Required work:
The listing below should be printed exactly, though its pictures must not be.

[Data section Boundary: Start]

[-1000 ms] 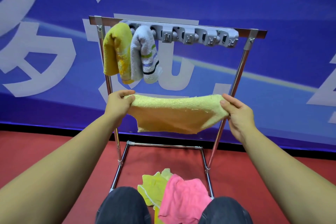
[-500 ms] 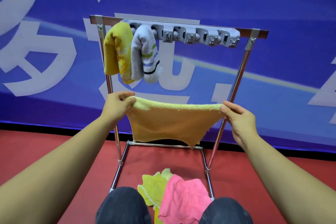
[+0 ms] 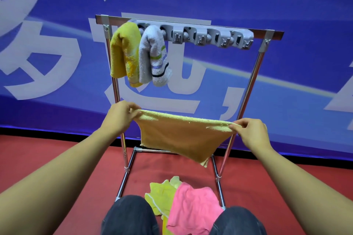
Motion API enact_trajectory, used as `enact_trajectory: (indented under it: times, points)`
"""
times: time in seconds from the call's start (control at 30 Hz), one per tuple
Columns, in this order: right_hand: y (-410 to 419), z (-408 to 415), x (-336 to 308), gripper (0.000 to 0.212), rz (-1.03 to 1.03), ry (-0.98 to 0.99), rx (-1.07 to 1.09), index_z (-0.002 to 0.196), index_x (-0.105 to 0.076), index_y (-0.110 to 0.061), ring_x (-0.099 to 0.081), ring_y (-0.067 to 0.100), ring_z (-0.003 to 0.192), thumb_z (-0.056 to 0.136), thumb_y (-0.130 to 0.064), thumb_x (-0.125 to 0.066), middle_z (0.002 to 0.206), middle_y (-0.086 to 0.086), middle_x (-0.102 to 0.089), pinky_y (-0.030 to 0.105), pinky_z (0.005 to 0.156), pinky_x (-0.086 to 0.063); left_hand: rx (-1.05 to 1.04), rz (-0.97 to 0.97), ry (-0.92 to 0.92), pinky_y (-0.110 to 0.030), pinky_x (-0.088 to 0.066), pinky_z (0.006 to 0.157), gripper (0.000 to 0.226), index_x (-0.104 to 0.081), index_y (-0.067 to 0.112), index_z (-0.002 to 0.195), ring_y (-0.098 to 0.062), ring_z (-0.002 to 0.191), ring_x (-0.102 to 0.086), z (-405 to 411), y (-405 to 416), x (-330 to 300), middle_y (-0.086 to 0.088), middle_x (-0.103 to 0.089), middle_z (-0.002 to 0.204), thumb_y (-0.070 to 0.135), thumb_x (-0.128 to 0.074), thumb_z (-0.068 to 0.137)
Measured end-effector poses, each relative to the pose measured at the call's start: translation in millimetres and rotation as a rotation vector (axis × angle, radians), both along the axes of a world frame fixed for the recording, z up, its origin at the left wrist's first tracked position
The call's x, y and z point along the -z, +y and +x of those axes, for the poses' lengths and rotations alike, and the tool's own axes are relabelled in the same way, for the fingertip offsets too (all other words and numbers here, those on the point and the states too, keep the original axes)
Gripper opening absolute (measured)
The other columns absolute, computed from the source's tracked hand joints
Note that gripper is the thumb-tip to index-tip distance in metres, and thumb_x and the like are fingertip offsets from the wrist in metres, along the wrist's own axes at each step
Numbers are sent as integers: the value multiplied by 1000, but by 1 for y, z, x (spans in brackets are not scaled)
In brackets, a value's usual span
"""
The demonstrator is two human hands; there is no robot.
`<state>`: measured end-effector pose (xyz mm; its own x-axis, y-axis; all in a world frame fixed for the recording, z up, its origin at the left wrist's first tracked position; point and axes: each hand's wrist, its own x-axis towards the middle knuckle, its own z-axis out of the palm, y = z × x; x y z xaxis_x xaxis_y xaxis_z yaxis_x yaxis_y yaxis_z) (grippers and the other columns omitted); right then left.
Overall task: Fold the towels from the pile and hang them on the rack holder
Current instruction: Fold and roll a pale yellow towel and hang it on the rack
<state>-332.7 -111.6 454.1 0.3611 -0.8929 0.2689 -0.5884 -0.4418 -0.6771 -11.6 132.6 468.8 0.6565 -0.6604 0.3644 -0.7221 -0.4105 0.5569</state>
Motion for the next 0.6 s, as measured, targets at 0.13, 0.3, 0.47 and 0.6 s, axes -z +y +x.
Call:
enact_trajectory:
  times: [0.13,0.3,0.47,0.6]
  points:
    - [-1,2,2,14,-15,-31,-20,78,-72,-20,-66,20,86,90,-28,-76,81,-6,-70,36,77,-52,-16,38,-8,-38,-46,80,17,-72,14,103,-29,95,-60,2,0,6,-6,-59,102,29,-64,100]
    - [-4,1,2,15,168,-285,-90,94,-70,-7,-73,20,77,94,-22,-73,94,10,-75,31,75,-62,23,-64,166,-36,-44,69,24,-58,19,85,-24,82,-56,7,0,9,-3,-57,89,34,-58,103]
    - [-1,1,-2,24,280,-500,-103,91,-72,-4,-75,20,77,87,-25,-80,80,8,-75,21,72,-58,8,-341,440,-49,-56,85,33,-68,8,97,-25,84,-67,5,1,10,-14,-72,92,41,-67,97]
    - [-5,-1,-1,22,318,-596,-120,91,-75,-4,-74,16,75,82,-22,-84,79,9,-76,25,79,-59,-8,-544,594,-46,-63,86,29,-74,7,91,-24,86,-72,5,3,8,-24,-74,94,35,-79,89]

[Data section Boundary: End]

Problem solution:
[-1000 ms] 
[-500 ms] 
[+0 ms] 
Motion API enact_trajectory, used as `enact_trajectory: (indented under it: times, points)`
"""
times: time in seconds from the call's start (control at 30 Hz), one per tuple
Columns, in this order: right_hand: y (-410 to 419), z (-408 to 415), x (-336 to 308), gripper (0.000 to 0.212), rz (-1.03 to 1.03), ry (-0.98 to 0.99), rx (-1.07 to 1.09), index_z (-0.002 to 0.196), index_x (-0.105 to 0.076), index_y (-0.110 to 0.061), ring_x (-0.099 to 0.081), ring_y (-0.067 to 0.100), ring_z (-0.003 to 0.192), thumb_z (-0.056 to 0.136), thumb_y (-0.130 to 0.064), thumb_x (-0.125 to 0.066), middle_z (0.002 to 0.206), middle_y (-0.086 to 0.086), middle_x (-0.102 to 0.089), pinky_y (-0.030 to 0.105), pinky_z (0.005 to 0.156), pinky_x (-0.086 to 0.063); left_hand: rx (-1.05 to 1.04), rz (-0.97 to 0.97), ry (-0.92 to 0.92), pinky_y (-0.110 to 0.030), pinky_x (-0.088 to 0.066), pinky_z (0.006 to 0.157), gripper (0.000 to 0.226), index_x (-0.104 to 0.081), index_y (-0.067 to 0.112), index_z (-0.002 to 0.195), ring_y (-0.098 to 0.062), ring_z (-0.002 to 0.191), ring_x (-0.102 to 0.086), z (-405 to 411), y (-405 to 416), x (-330 to 300), middle_y (-0.086 to 0.088), middle_x (-0.103 to 0.089), middle_z (-0.002 to 0.204), thumb_y (-0.070 to 0.135), thumb_x (-0.128 to 0.074), thumb_z (-0.068 to 0.137)
Measured end-effector poses, each relative to the pose measured at the call's start: translation in millimetres and rotation as a rotation vector (axis × angle, radians), both along the axes of a world frame fixed for the recording, z up, its origin at the left wrist's first tracked position
The call's x, y and z point along the -z, +y and +x of those axes, for the poses' lengths and rotations alike, and the tool's own axes are relabelled in the same way, for the fingertip offsets too (all other words and numbers here, those on the point and the states too, keep the original axes)
Gripper opening absolute (measured)
The other columns absolute, computed from the source's tracked hand joints
Note that gripper is the thumb-tip to index-tip distance in metres, and thumb_x and the like are fingertip offsets from the wrist in metres, along the wrist's own axes at each step
Numbers are sent as integers: the value multiplied by 1000, but by 1 for y, z, x (spans in brackets are not scaled)
In brackets, a value's usual span
"""
The demonstrator is two human hands; there is no robot.
`<state>`: measured end-effector pose (xyz mm; its own x-axis, y-axis; all in a world frame fixed for the recording, z up, its origin at the left wrist's first tracked position; point and axes: each hand's wrist, its own x-axis towards the middle knuckle, its own z-axis out of the palm, y = z × x; x y z xaxis_x xaxis_y xaxis_z yaxis_x yaxis_y yaxis_z) (grippers and the other columns omitted); right then left.
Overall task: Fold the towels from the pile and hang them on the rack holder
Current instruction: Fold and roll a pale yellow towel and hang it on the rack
<state>-332.7 -111.6 454.1 0.3611 -0.8929 0.2689 -0.5884 -0.4418 -0.6771 -11.6 132.6 468.8 0.6565 -0.6604 0.3644 -0.7221 -0.4105 0.5569</state>
Motion for the next 0.6 s, as measured, targets at 0.13, 0.3, 0.47 and 0.6 s, axes -z +y +x.
Call:
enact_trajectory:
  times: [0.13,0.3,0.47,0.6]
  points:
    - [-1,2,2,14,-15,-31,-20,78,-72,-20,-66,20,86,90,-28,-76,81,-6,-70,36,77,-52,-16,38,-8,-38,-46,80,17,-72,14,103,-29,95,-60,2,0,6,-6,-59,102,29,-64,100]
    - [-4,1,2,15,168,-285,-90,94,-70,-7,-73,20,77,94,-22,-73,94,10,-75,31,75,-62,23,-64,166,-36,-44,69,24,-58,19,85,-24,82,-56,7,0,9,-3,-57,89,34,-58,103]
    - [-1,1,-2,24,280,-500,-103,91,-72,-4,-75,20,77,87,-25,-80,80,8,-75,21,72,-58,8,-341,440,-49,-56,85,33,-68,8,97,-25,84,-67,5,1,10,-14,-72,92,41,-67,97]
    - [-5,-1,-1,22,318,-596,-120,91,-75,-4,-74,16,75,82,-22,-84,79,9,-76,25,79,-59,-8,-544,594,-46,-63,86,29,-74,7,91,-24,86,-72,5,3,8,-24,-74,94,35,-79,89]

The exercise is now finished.